(Material provided begins)

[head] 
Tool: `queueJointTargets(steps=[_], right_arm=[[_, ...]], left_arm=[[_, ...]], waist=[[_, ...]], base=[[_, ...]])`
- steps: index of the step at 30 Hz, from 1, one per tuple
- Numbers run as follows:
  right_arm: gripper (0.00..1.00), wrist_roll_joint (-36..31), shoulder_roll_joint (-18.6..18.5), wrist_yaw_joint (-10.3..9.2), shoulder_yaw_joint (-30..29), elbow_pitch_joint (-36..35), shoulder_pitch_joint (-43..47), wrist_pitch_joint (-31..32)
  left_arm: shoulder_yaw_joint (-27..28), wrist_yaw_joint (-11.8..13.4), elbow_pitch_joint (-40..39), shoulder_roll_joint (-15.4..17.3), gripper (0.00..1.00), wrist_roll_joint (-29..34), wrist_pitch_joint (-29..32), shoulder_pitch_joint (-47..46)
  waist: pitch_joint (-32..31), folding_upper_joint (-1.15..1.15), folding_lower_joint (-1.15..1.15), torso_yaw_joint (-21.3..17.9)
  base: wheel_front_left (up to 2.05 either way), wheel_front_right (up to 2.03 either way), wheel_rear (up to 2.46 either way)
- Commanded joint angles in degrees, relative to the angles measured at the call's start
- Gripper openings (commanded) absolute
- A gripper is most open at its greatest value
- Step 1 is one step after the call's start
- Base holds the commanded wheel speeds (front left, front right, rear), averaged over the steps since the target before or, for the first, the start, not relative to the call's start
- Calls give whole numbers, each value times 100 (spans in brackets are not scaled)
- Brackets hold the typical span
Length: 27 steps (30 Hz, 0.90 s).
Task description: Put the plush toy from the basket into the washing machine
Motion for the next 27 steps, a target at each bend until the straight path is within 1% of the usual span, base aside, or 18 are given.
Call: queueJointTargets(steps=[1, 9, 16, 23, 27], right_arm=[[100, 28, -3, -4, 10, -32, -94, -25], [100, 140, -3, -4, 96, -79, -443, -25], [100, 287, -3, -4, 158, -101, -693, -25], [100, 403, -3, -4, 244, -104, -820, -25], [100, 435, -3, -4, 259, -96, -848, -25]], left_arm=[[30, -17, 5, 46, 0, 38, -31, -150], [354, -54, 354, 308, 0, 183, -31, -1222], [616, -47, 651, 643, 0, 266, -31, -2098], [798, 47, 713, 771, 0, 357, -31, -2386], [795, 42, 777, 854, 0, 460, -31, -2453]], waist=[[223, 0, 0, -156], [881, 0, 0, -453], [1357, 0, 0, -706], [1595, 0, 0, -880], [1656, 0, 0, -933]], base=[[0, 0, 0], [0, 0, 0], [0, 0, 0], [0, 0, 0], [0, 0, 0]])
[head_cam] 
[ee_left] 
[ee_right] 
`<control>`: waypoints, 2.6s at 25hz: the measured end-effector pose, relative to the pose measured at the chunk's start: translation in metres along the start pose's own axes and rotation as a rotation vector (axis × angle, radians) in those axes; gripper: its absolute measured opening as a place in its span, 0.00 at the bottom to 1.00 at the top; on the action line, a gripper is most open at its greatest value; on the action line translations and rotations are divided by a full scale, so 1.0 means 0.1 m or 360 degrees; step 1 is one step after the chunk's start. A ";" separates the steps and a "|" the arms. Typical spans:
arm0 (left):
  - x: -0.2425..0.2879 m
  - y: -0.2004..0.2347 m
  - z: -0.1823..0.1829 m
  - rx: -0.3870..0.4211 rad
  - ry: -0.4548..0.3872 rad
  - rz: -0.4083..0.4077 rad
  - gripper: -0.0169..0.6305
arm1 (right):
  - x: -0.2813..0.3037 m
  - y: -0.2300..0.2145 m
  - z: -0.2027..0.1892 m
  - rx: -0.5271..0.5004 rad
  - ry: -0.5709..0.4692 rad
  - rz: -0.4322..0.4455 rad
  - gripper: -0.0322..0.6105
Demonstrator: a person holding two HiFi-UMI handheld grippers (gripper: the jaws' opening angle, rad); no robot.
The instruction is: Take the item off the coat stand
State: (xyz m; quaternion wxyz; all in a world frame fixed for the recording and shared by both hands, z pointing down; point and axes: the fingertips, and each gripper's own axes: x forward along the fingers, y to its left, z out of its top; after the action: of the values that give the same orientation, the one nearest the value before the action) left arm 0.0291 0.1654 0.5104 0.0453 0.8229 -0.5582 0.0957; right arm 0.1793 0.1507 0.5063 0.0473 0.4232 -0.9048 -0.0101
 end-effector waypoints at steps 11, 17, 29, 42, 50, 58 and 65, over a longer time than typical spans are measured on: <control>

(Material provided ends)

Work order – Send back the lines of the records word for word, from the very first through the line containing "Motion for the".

Solution for this exercise –
[head] 
Tool: `queueJointTargets(steps=[_], right_arm=[[_, ...]], left_arm=[[_, ...]], waist=[[_, ...]], base=[[_, ...]])`
- steps: index of the step at 30 Hz, from 1, one per tuple
- Numbers run as follows:
  right_arm: gripper (0.00..1.00), wrist_roll_joint (-36..31), shoulder_roll_joint (-18.6..18.5), wrist_yaw_joint (-10.3..9.2), shoulder_yaw_joint (-30..29), elbow_pitch_joint (-36..35), shoulder_pitch_joint (-43..47), wrist_pitch_joint (-31..32)
  left_arm: shoulder_yaw_joint (-27..28), wrist_yaw_joint (-11.8..13.4), elbow_pitch_joint (-40..39), shoulder_roll_joint (-15.4..17.3), gripper (0.00..1.00), wrist_roll_joint (-29..34), wrist_pitch_joint (-29..32), shoulder_pitch_joint (-47..46)
  waist: pitch_joint (-32..31), folding_upper_joint (-1.15..1.15), folding_lower_joint (-1.15..1.15), torso_yaw_joint (-21.3..17.9)
  base: wheel_front_left (up to 2.05 either way), wheel_front_right (up to 2.03 either way), wheel_rear (up to 2.46 either way)
- Commanded joint angles in degrees, relative to the angles measured at the call's start
- Gripper openings (commanded) absolute
- A gripper is most open at its greatest value
- Step 1 is one step after the call's start
- Base holds the commanded wheel speeds (front left, front right, rear), averaged over the steps since the target before or, for the first, the start, not relative to the call's start
- Calls give whole numbers, each value times 100 (spans in brackets are not scaled)
- Brackets hold the typical span
Length: 27 steps (30 Hz, 0.90 s).
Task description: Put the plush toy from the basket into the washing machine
Motion for the next 27 steps, a target at each bend until the straight path is within 1% of the usual span, base aside, or 18 are given.

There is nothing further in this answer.